- Location of Karmatar
- Coordinates: 24°5′2″N 86°42′8″E﻿ / ﻿24.08389°N 86.70222°E
- Country: India
- State: Jharkhand
- District: Jamtara

Government
- • Type: Federal democracy

Area
- • Total: 175.00 km^{2} (67.57 sq mi)
- Elevation: 201 m (659 ft)

Population (2011)
- • Total: 115,266
- • Density: 658.66/km^{2} (1,705.9/sq mi)

Languages
- • Official: Hindi, Urdu

Literacy (2011)
- • Total literates: 53,844 (58.16%)
- Time zone: UTC+5:30 (IST)
- PIN: 815352 (Karmatar)
- Telephone/STD code: 06433
- Vehicle registration: JH-21
- Lok Sabha constituency: Dumka
- Vidhan Sabha constituency: Jamtara and Sarath
- Website: jamtara.nic.in

= Karmatanr (community development block) =

Karmatar is a community development block that forms an administrative division in the Jamtara Sadar subdivision of the Jamtara district, Jharkhand state, India. It is located 15 km from Jamtara, the district headquarter.

==History==
Ishwar Chandra Vidyasagar, the scholar-social reformer and a key figure in the Bengal Renaissance, came to Karmatar in 1873 and spent more than 18 years of his life here. In 1974, the railway station at Karmatar was renamed Vidyasagar.

==Geography==
Karmatar is located at .

Jamtara district in the south-eastern part of Santhal Parganas is a rolling upland tract. The Barakar separates it from the Chota Nagpur Plateau and the Ajay, flows in from Deoghar district in the west, drains the district, forms the border between Jharkhand and West Bengal for some distance and flows into West Bengal in the east.

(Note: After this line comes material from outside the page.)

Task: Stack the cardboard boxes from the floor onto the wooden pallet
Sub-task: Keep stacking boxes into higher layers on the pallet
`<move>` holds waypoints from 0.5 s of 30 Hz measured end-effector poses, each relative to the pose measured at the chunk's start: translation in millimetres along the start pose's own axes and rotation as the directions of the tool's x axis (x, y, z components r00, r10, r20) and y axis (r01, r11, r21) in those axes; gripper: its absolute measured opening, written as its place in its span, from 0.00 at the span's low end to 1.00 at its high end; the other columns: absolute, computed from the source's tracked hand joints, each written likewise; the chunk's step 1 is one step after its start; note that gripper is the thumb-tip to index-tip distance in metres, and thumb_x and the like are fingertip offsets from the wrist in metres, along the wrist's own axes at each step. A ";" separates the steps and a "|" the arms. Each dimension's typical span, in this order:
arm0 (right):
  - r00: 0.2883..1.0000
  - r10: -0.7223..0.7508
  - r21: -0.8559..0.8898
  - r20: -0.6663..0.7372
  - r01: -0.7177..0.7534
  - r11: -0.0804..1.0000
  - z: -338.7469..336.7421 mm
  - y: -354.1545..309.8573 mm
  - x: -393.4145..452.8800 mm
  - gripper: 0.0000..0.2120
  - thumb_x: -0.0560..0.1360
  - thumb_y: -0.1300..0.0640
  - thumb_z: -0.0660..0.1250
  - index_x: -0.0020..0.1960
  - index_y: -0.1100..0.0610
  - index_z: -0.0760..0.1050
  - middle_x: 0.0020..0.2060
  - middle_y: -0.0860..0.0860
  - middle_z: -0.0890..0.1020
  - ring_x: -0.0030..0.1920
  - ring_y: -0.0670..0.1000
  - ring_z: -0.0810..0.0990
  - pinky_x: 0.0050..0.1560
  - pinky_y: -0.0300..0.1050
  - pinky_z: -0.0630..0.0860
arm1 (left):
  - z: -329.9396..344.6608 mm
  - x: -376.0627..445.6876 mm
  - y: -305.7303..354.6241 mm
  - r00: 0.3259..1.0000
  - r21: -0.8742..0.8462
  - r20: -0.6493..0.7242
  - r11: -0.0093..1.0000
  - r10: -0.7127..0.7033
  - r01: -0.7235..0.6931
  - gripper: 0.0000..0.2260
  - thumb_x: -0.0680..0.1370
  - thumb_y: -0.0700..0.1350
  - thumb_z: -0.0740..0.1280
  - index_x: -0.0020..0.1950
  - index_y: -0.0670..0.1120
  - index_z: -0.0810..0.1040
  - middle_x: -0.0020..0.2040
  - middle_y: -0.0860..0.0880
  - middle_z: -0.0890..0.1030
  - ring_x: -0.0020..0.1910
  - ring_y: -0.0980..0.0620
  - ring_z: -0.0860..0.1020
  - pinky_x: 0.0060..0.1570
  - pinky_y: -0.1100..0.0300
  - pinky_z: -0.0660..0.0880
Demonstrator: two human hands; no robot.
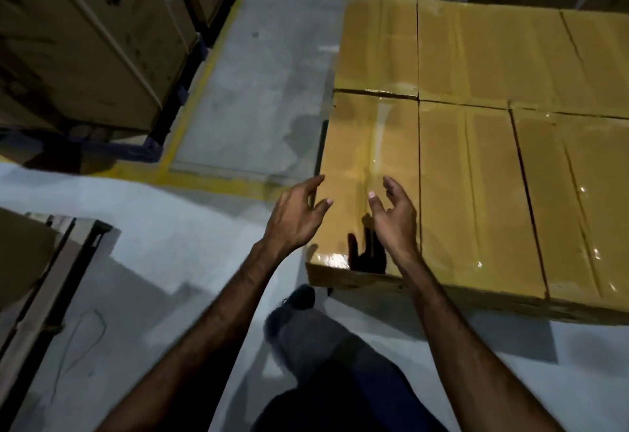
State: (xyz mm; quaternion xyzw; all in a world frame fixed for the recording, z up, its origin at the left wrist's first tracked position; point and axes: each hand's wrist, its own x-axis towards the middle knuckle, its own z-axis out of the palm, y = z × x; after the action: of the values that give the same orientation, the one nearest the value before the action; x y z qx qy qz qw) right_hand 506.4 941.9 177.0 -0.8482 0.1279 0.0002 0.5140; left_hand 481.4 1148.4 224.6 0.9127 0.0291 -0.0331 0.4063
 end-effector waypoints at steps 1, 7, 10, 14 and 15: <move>1.000 0.004 0.006 -0.018 -0.004 1.000 12.7 -2.6 12.0 0.25 0.82 0.49 0.70 0.78 0.50 0.71 0.74 0.48 0.76 0.74 0.50 0.74 0.74 0.58 0.73 | -7.3 14.4 -7.6 1.000 0.014 0.016 1.000 0.013 -0.014 0.25 0.83 0.53 0.69 0.79 0.49 0.72 0.75 0.49 0.77 0.71 0.47 0.77 0.66 0.51 0.75; 0.985 0.130 0.049 -0.116 -0.125 0.991 78.7 -36.0 77.1 0.27 0.82 0.50 0.70 0.79 0.50 0.69 0.75 0.49 0.75 0.75 0.52 0.72 0.75 0.57 0.71 | -56.1 101.7 -52.7 0.977 0.160 0.193 0.980 0.085 -0.117 0.25 0.84 0.53 0.67 0.81 0.49 0.69 0.76 0.45 0.76 0.74 0.45 0.74 0.70 0.51 0.71; 0.975 0.148 0.066 -0.169 -0.138 0.988 94.8 -56.5 95.4 0.27 0.82 0.50 0.70 0.79 0.52 0.70 0.75 0.51 0.75 0.75 0.54 0.72 0.74 0.52 0.70 | -73.8 154.3 -62.8 0.958 0.181 0.255 0.967 0.131 -0.180 0.25 0.84 0.52 0.67 0.80 0.46 0.69 0.76 0.44 0.75 0.75 0.44 0.72 0.71 0.52 0.69; 0.960 0.189 0.050 -0.204 -0.183 0.982 100.7 -72.7 105.9 0.28 0.82 0.49 0.70 0.80 0.52 0.69 0.76 0.52 0.73 0.76 0.55 0.71 0.72 0.47 0.67 | -74.9 218.7 -55.9 0.923 0.163 0.341 0.956 0.179 -0.245 0.26 0.83 0.52 0.68 0.80 0.44 0.70 0.76 0.43 0.75 0.75 0.43 0.73 0.72 0.53 0.69; 0.959 0.189 0.024 -0.211 -0.188 0.982 101.6 -77.5 109.0 0.28 0.82 0.49 0.70 0.80 0.52 0.68 0.77 0.52 0.73 0.76 0.55 0.71 0.72 0.47 0.67 | -71.8 235.3 -52.2 0.914 0.151 0.364 0.957 0.178 -0.246 0.26 0.83 0.52 0.69 0.80 0.45 0.70 0.76 0.44 0.75 0.75 0.43 0.73 0.72 0.53 0.69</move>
State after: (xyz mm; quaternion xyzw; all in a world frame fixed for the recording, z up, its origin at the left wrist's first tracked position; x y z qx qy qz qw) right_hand 642.0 1040.9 182.2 -0.8264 0.2622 -0.0417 0.4966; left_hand 714.3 1242.9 214.2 0.9253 -0.1459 -0.1517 0.3153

Karmatanr CD block is bounded by Margomunda, Karon and Sarath CD blocks in Deoghar district on the north, Jamtara CD block on the east, and Narayanpur CD block on the south and west.

Karmatanr CD block has an area of 175.00 km^{2}.Karmatanr police station serves this block. Headquarters of this CD block is at Karmatanr.

Karmatar CD block has 18 panchayats and 151 villages.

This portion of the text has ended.